Although there is rarely a problem in recognition of this tumour,
a few other entities that may
occasionally simulate the picture of FHI, especially when dealing
with a small biopsy:
- Nodular fasciitis: rare in children,
circumscribed, abundant proliferation of plump fibroblasts
with frequent mitoses, extravasated erythrocytes,
multinucleated giant cells, feathery appearance,
myxoid background, no structured pattern, but rather
fibroblast-culture-like.
- Calcifying aponeurotic fibroma, especially
in small children: localisation(!), no centrally
located fat tissue, dense collagenous stroma, multinucleated
giant cells, calcifications in the later stages, high local recurrence
rate.
- Neural fibrolipoma: typical localisation,
infiltration of major nerves with neural
degeneration and atrophy, association with macrodactyly in 30%
of cases.
- Dermatofibrosarcoma protuberans (plaque
form): early to middle adult life, uniform
slender fibroblasts in a storiform pattern, areas of higher mitotic
activity with nuclear atypia
indistinguishable from fibrosarcoma (WHO: intermediate malignancy),
metastasis possible, IHC: CD 34+.
- Fibrous histiocytoma: rare in
children under two years of age, usually no extension
into the subcutis, multiplicity in one third of cases,
inflammatory cells and histiocytes (xanthoma cells)
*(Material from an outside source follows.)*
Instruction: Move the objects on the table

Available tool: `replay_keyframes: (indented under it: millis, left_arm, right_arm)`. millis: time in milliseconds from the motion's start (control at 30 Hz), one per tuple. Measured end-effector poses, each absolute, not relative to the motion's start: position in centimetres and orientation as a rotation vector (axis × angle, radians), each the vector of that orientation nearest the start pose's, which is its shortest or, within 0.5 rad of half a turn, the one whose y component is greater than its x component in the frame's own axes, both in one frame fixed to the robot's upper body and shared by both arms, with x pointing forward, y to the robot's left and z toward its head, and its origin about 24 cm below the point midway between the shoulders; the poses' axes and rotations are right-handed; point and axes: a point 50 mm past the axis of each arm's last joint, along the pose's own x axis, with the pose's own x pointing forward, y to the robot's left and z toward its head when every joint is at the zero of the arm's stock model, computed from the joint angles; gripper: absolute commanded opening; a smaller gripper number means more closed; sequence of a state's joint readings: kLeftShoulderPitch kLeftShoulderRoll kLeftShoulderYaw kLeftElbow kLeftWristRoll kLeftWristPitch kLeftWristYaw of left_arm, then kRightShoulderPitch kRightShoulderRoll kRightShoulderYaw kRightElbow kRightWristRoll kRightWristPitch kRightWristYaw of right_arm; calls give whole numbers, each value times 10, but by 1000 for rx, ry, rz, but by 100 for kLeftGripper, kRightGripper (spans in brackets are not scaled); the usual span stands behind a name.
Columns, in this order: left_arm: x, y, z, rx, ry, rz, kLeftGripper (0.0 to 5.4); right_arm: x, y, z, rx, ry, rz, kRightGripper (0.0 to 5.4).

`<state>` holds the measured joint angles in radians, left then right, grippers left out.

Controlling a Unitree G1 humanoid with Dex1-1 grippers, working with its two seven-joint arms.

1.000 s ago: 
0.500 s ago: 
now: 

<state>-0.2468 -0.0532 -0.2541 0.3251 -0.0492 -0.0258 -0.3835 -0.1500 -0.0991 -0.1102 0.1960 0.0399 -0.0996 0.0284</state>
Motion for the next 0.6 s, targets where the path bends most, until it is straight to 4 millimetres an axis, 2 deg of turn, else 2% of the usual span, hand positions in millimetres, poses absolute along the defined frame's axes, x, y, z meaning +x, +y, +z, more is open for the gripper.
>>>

sometimes to a remarkable degree (in deep situated
lesions), multinucleated giant cells, hemangiopericytoma-like
areas, overlying epidermal changes.
- Diffuse infantile fibromatosis: localisation(!),
the diffuse form mainly found in small
children has small ovoid cells in a myxoid background intermingled
with residual atrophic
muscle fibres and lipocytes without an organoid pattern, cellular
areas with high mitotic rates (DD: fibrosarcoma!),high recurrence
rate.
The treatment of choice for FHI is local excision. Even with
incomplete excision the recurrence rate is low and reported to
be between 10 to 15%. The prognosis is excellent.